祖父の日本酒を温めるのが私の役割だった。

祖父は 日本酒をのむと 真っ赤になって 畳に ゴロンと横になる

祖母はそんな 祖父の姿をみて 「だらしない」と怒るのだが 

私は 祖父のとなりで 一緒になって横になるのが 大好きだった。

祖父は やさしくて あったかい匂いがした。 

私がどんなことを言っても 「そうか」といって 聴いてくれた。

アドバイスは なんにもくれないけど

私には 祖父の 「そうか」が 一番の お守りになった。

祖父は いつも 私の話を嬉しそうな顔で聞いてくれた。

それが嬉しくて 私は 一生懸命話すことを探した。

私が 話し終わると

「そうか」と  笑顔で 骨ばった大きな手で 頭を撫ぜてくれた。

私は 小学校のころ いじめにあっていた。
そんなこと恥ずかしくて 誰にも言えなかった。

祖父にも言えなかった。

でも 「そうか」と頭をなでられると 「大丈夫だよ」といってもらっている気持ちになった。

私は祖父が大好きだし 祖父も私が大好きなはず。

何事にも自信が持てなかった私だが、祖父の愛だけは信じられた。

そんな 祖父。

たしか 私がゲゲゲの鬼太郎かなにかの妖怪のアニメを見ていたときのこと。

それは 河童が登場する話だった。

わたしが 「河童なんているわけないのに」と言ったら

祖父が 「昔はよくいたよ ドブ川のあたりによく出た」
と言ったのだ。

ドブ川のあたりによく出た・・・・

よく出た・・・

まるで カエルか ザリガニに対して言うような物言いだ。

冗談・・・・?

いや 祖父はそんな冗談を言う人ではないし そんなテンションではなかった。

これは・・・・きっと

本当に出たんだ 河童。

それ以来 私は河童を信じている。

辛い時は 祖父が見た河童を想像して笑ったり グロかったらどうしようと 1人かってに怖くなったりして 辛さを忘れた。

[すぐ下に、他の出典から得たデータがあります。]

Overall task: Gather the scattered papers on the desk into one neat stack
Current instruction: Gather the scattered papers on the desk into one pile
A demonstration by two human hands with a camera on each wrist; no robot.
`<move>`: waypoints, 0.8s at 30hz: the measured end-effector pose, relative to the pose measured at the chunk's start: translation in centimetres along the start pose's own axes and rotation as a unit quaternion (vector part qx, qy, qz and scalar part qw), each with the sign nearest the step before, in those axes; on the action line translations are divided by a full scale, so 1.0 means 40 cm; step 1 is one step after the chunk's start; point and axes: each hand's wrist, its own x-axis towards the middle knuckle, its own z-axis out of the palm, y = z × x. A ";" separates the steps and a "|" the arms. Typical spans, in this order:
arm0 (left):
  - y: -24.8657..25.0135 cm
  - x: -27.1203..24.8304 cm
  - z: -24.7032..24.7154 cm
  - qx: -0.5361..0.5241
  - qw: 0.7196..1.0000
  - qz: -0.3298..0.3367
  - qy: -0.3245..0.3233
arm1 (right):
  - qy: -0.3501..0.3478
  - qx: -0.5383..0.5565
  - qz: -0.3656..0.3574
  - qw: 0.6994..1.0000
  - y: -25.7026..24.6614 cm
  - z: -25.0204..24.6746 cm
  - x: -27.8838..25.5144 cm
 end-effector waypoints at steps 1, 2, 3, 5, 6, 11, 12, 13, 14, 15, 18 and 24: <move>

河童はきっと心がきれいな人に見えるのだ。と いまだに 信じている。

夫に河童の話をしたら、 笑われて 信じてもらえなかったが、

私は 誰がなんと言おうと 祖父の話は信じる。

信じたいのだ。

私が生きているうちに 河童に出会えたら 天国祖父に 大きな声で報告しよう。

ありがとう 河童の存在を教えもらったから 楽しく 生きて来られた。

河童に会いたい・・・・

じゃなくて じいちゃんに会いたい。